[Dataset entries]
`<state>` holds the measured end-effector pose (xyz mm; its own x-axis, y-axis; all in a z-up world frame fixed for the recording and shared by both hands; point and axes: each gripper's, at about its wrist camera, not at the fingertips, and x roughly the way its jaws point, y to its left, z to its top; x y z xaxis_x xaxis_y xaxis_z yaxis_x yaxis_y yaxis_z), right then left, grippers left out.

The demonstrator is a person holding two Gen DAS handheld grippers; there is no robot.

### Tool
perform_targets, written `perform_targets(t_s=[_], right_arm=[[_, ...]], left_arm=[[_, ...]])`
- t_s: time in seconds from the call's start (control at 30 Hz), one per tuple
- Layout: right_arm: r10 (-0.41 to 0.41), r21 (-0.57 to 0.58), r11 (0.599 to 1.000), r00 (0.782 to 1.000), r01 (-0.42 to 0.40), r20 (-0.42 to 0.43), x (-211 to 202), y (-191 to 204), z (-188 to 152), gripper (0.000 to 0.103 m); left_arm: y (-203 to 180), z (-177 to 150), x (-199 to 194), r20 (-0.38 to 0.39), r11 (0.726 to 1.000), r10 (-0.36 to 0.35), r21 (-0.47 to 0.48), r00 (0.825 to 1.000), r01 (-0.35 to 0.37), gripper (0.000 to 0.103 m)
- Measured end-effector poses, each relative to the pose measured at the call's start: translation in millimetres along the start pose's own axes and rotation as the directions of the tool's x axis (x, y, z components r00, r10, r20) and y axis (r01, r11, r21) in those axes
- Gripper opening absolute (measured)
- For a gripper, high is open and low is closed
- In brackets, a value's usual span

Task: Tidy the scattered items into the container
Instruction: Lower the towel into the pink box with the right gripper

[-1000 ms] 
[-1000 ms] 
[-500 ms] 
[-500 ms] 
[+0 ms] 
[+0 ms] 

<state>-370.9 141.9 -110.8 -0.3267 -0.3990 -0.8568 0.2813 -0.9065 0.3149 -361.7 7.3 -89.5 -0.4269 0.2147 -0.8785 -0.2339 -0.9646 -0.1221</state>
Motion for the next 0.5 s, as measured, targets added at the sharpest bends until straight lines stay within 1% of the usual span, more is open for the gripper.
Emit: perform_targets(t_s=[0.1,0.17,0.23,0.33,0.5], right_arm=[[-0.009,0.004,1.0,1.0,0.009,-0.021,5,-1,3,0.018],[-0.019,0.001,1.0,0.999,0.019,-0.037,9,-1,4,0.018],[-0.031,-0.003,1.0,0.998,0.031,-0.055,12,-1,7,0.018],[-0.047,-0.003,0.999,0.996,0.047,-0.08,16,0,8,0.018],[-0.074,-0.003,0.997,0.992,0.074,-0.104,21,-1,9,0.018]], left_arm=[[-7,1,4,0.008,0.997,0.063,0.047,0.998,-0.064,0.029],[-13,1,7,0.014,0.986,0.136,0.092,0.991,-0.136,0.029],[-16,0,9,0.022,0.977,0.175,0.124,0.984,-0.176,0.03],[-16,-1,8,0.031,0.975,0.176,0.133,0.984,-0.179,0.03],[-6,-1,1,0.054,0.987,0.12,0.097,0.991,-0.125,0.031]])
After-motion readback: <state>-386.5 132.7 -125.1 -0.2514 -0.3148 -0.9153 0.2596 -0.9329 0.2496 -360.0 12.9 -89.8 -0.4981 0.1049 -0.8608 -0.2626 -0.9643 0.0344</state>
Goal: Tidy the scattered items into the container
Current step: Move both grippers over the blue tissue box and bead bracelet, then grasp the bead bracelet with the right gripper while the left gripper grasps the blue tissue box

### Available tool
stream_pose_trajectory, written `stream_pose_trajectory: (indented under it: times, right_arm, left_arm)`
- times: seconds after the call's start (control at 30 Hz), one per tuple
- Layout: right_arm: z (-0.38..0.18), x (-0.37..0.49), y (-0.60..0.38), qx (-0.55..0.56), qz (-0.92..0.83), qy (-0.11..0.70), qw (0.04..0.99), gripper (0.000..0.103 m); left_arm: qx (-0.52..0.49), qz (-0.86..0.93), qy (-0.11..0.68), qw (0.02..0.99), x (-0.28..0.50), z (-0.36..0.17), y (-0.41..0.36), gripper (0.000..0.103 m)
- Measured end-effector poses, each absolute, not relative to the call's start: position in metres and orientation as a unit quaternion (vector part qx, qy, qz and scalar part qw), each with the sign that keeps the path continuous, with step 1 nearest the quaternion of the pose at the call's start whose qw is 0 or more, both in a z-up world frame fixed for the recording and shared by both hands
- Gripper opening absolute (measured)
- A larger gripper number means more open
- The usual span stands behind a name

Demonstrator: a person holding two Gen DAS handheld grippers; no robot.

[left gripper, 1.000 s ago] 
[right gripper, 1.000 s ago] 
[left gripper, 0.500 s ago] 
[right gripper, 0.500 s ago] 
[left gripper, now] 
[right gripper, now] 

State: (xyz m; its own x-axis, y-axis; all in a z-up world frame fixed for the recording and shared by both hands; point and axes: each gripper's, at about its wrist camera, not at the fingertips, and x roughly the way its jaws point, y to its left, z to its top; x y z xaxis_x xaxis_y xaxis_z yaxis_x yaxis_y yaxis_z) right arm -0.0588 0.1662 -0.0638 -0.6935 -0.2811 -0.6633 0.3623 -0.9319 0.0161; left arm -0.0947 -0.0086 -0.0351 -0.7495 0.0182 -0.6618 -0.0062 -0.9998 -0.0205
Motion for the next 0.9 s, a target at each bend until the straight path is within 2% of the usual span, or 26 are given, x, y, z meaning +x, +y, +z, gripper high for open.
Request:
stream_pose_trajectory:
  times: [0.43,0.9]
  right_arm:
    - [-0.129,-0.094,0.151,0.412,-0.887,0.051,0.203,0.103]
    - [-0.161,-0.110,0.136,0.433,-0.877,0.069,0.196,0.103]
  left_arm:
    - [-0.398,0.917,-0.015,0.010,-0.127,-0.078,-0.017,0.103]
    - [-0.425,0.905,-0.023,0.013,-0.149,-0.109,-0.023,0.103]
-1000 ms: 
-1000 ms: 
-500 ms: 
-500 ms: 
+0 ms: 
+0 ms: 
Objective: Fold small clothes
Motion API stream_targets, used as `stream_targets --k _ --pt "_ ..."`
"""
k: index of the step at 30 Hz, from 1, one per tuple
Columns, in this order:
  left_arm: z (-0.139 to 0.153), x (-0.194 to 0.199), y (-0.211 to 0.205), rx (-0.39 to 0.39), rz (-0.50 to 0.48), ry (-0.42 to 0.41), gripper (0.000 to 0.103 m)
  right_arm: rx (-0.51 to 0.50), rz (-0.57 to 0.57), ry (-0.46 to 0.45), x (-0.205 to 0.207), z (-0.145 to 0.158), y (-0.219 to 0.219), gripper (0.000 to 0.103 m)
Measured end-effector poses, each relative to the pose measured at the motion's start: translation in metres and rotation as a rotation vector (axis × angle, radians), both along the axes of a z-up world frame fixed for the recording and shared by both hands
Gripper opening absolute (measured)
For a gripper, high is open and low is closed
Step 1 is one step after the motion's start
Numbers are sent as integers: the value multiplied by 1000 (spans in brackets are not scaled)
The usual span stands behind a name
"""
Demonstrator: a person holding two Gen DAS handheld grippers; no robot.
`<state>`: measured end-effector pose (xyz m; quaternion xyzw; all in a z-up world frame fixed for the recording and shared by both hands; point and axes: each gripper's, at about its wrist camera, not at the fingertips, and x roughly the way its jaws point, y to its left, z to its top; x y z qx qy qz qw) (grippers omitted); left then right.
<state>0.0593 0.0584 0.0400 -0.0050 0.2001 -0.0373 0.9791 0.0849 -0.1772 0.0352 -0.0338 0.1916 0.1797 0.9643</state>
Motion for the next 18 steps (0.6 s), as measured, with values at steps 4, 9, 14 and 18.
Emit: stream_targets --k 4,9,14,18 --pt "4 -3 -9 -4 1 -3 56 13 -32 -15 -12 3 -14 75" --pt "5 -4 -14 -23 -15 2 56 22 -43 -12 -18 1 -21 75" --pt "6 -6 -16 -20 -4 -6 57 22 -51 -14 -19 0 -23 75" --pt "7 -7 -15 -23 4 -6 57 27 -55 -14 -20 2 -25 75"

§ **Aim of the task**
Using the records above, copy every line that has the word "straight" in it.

§ **Response area**
Motion for the next 0.5 s, as measured, targets added at the sharpest bends until straight lines stay within 1% of the usual span, more is open for the gripper.
Motion for the next 0.9 s, a target at each bend until the straight path is within 2% of the usual span, or 26 are given, x, y, z meaning +x, +y, +z, gripper high for open.

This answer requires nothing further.